_Work required_: Scan the lines below for the word "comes". Copy each line you find it in.

_Data provided_:
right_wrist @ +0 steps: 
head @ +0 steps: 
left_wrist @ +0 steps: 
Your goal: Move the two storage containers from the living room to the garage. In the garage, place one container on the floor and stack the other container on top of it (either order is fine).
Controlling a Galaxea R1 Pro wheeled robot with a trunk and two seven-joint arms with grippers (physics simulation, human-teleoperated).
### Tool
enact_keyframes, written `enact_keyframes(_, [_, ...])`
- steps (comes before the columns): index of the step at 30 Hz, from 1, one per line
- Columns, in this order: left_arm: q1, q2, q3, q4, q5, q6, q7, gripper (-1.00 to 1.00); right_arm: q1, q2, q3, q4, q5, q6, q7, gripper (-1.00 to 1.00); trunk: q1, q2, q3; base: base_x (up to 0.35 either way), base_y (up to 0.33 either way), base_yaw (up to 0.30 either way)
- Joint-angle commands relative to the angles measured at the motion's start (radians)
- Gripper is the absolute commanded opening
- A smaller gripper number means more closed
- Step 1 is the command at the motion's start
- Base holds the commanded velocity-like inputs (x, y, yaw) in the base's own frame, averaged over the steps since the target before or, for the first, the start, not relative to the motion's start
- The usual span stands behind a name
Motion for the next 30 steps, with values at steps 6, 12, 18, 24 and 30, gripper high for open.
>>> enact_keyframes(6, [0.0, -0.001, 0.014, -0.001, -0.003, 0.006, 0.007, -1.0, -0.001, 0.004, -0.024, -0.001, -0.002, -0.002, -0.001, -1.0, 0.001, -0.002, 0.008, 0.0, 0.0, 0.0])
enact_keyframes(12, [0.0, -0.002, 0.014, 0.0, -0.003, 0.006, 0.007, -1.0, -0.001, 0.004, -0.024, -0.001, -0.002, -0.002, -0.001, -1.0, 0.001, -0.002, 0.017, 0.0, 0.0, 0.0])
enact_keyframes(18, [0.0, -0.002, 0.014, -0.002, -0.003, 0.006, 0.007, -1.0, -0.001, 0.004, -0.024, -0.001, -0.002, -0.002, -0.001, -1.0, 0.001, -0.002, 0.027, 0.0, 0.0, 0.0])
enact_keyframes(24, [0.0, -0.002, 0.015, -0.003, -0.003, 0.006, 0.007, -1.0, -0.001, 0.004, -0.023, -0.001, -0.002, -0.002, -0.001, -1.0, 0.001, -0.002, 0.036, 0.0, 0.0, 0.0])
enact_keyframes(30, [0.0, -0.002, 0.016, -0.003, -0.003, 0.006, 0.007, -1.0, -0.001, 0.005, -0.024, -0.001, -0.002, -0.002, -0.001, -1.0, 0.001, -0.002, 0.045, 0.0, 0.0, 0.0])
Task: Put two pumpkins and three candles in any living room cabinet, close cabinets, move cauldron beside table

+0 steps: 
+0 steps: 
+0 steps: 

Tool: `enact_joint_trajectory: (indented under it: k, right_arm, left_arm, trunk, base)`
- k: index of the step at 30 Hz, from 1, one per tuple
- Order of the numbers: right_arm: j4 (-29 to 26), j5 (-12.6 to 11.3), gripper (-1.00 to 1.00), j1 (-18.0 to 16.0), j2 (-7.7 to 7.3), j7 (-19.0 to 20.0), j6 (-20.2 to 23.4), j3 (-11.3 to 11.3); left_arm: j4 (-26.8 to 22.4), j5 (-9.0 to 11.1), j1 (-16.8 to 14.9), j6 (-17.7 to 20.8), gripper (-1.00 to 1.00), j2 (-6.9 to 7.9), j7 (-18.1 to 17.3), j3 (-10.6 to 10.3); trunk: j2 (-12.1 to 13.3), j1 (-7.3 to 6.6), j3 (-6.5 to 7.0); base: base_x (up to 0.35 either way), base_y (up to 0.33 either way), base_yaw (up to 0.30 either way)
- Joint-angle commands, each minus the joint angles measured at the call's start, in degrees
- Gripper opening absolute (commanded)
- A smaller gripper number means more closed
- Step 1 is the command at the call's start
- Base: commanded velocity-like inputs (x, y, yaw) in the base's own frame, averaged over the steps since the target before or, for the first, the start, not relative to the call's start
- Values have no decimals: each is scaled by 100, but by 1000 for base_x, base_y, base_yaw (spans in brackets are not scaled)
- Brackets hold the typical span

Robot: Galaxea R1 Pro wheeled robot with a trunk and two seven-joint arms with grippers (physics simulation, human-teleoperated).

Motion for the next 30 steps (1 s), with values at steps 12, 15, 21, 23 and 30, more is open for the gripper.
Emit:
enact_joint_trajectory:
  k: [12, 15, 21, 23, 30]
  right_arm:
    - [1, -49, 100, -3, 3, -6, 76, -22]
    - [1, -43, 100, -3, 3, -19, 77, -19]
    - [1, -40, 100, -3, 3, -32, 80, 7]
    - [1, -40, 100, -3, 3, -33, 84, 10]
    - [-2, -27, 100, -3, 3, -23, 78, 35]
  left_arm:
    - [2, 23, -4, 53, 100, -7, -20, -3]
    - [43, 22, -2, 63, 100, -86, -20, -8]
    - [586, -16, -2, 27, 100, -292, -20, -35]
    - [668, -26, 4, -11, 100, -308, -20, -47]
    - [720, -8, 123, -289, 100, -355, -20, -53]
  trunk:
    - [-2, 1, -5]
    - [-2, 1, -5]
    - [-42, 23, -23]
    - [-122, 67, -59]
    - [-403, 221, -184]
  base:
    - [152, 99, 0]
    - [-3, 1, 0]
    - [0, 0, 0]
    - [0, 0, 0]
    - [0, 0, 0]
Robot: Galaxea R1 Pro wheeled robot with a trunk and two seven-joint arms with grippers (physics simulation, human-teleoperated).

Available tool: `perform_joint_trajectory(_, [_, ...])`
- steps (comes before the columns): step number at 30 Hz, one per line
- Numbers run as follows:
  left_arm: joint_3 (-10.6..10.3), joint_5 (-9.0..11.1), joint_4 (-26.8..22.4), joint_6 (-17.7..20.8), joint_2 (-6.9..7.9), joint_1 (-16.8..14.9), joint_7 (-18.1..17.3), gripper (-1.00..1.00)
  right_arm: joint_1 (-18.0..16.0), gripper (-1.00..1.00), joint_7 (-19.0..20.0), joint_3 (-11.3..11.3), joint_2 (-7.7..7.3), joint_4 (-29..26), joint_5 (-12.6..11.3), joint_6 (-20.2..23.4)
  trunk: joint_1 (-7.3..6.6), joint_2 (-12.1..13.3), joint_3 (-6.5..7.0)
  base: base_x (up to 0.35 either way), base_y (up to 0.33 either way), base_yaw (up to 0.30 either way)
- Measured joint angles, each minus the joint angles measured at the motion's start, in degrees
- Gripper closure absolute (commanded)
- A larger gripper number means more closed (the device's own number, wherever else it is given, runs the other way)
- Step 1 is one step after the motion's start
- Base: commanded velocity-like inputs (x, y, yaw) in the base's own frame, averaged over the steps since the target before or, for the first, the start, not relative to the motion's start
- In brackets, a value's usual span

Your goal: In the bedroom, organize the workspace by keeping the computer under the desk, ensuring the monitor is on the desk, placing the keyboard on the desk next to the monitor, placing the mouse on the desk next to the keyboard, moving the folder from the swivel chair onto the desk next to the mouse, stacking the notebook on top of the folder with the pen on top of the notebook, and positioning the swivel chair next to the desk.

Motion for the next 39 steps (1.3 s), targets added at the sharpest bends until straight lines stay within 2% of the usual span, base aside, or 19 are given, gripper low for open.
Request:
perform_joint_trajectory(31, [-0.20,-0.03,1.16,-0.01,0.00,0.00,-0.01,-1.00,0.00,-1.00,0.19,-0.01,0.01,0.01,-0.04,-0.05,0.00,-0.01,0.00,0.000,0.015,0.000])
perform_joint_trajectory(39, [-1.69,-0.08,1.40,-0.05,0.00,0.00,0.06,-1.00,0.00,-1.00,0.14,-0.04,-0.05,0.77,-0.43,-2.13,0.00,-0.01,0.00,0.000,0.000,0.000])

_Problem solution_:
- steps (comes before the columns): index of the step at 30 Hz, from 1, one per line
- steps (comes before the columns): step number at 30 Hz, one per line

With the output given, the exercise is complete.